Art Ayris, CEO of Kingstone Media, said for years as he worked with at-risk kids, struggling to find the right materials to help them learn the Bible.
“Working as a pastor, I was very strong with the Bible, so when I began creating Christian comic books, we began to see huge responses to what we were putting out, both domestically and internationally,” he said in a recent interview with Christianity Today.
He said he remembers going to an apartment complex once with some of the comics, thinking a few people might grab a copy, and it was “like a shark-feeding frenzy.” Another woman who served as a missionary in Papua New Guinea said she had put the comics out on her coffee table and “literally everybody was all excited to read them.”
“There’s something compelling about the rich imagery of art,” Ayris said.
And that’s how “The Kingstone Bible” was born, a three-volume, more than 2,000-page work with artwork from veterans of both Marvel and DC Comics. It’s the most ambitious graphic novel biblical adaptation to date, according to Christianity Today.
It joins a niche but steady market that has seen decades of Bible stories adapted to comics, from VeggieTales to “The Cross and the Switchblade.”
“The Kingstone Bible” is aimed at the preteen and young adult audience, said Ayris, who served as editor for the project.
“I read an article in 2009 by a Vatican archaeologist who found all this artwork in the catacombs, and he basically said it’s all just a big advertisement trying to get people to repent. And when I would go to Barnes & Noble, I’d see all these kids spread out all over the floor reading graphic novels,” he said. “So we really felt, with this big problem of biblical literacy, that this would be an effective way to communicate the whole biblical narrative.”
Difficult topics
The book deals with adult themes like murder and genocide accurately but not in an over-the-top way, Ayris said. He told Christianity Today that it took several years of marketing and making changes to the art to get the product on the shelves of LifeWay Christian Stores and other Christian bookstores.

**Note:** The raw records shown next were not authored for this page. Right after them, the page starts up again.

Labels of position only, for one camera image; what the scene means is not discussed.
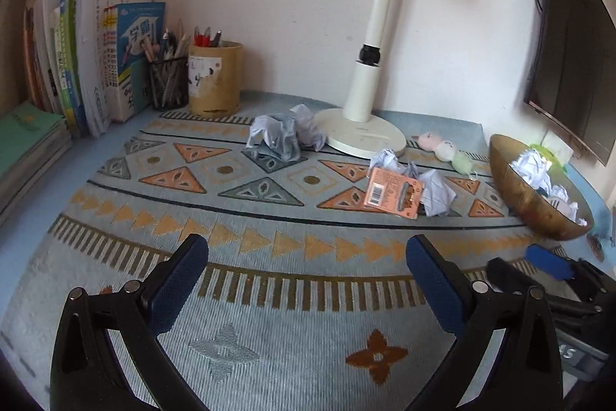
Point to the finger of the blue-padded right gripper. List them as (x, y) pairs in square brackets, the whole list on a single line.
[(563, 268), (509, 279)]

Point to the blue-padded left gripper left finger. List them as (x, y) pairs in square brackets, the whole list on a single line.
[(85, 371)]

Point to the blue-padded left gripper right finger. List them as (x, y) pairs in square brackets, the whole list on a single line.
[(505, 354)]

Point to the papers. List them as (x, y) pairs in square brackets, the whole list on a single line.
[(534, 170)]

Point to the large grid paper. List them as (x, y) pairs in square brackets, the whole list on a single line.
[(437, 197)]

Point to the orange cartoon card box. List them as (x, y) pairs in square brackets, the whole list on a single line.
[(393, 193)]

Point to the gold ribbed glass bowl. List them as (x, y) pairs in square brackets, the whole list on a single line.
[(529, 206)]

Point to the green tissue box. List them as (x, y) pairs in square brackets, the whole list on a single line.
[(549, 156)]

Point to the white plush ball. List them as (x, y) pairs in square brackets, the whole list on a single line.
[(445, 151)]

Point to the patterned blue woven mat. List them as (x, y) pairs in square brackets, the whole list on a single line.
[(306, 303)]

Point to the white desk lamp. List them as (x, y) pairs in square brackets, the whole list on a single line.
[(353, 128)]

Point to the stack of green books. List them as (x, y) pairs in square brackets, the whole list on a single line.
[(31, 142)]

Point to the black mesh pencil cup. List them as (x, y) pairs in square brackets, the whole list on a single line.
[(169, 83)]

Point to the bamboo pen holder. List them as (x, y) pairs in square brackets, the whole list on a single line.
[(215, 79)]

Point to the blue study book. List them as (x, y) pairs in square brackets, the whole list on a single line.
[(126, 27)]

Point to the row of upright books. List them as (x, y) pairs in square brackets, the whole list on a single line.
[(50, 56)]

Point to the wall mounted black tv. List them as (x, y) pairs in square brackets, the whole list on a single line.
[(573, 74)]

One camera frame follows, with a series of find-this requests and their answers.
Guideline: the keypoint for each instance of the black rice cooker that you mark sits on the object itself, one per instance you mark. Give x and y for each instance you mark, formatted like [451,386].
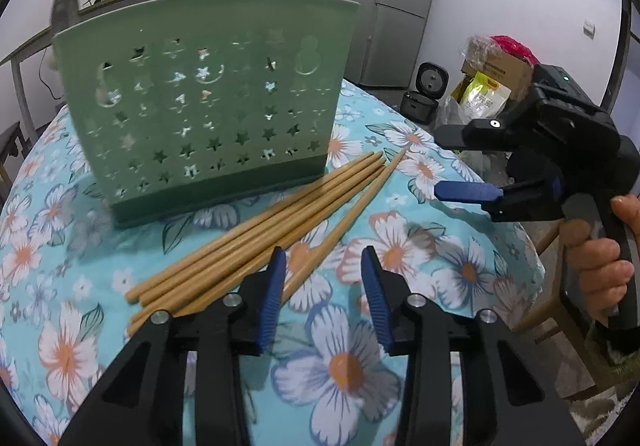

“We had to do a careful balancing act throughout,” he said. “All of our artists have done work for Marvel or DC, where they don’t necessarily have these kinds of restrictions. I had to kind of rein them in a bit without sacrificing the real biblical content. I’m really proud of where we ended up.”
Ayris said he’s done evangelism before in jails, schools, hospitals, overseas and in a lot of other places, and one thing he’s always seen is that evangelism needs a connection point to have an opportunity for engagement.
“And since a lot of people really don’t understand the Scriptures, this is one way of reaching those folks,” he said.
And it’s a good method of teaching, he said. “We are really big believers in marrying graphics with the text.”
Text gets stored in the brain’s short-term memory but images go in its long-term memory, he said. “There’s a lot of research showing that people can recall much more information and gain a better overall understanding of content if you give them both images and text together as opposed to either text or images separately.”
For example, he said, one woman who works at one of Ayris’ ministries adopted a young girl from a dysfunctional family situation and she brought her to church with her. Along the way the girl got a graphic Bible, Ayris said.
The pastor made a reference to an obscure story from the Old Testament and asked the church if they knew the answer.
“The deacons who’d been at that church for 50 years had no clue,” Ayris said. “Nobody knew the answer — except for this girl because she’d read it in her graphic Bible.”
There’s also an efficiency with the format, he said. “You can convey large amounts of information in a very short period of time. So when you read a novel you can do pages and pages that are just description of a specific place or situation. But in a graphic novel one panel can cover what might’ve taken several pages to describe.”
Every page has the Scripture reference on the bottom so that it’s not a Bible replacement but a Bible supplement, he said.
“Somebody who’s never read the Bible before can take ‘The Kingstone Bible’ and they can take away a good understanding of the Bible’s major stories, narratives and doctrines: the character of God, the history of Israel, how it points to Christ in the future, how God feels about sin and how He responds to disobedience,” Ayris said.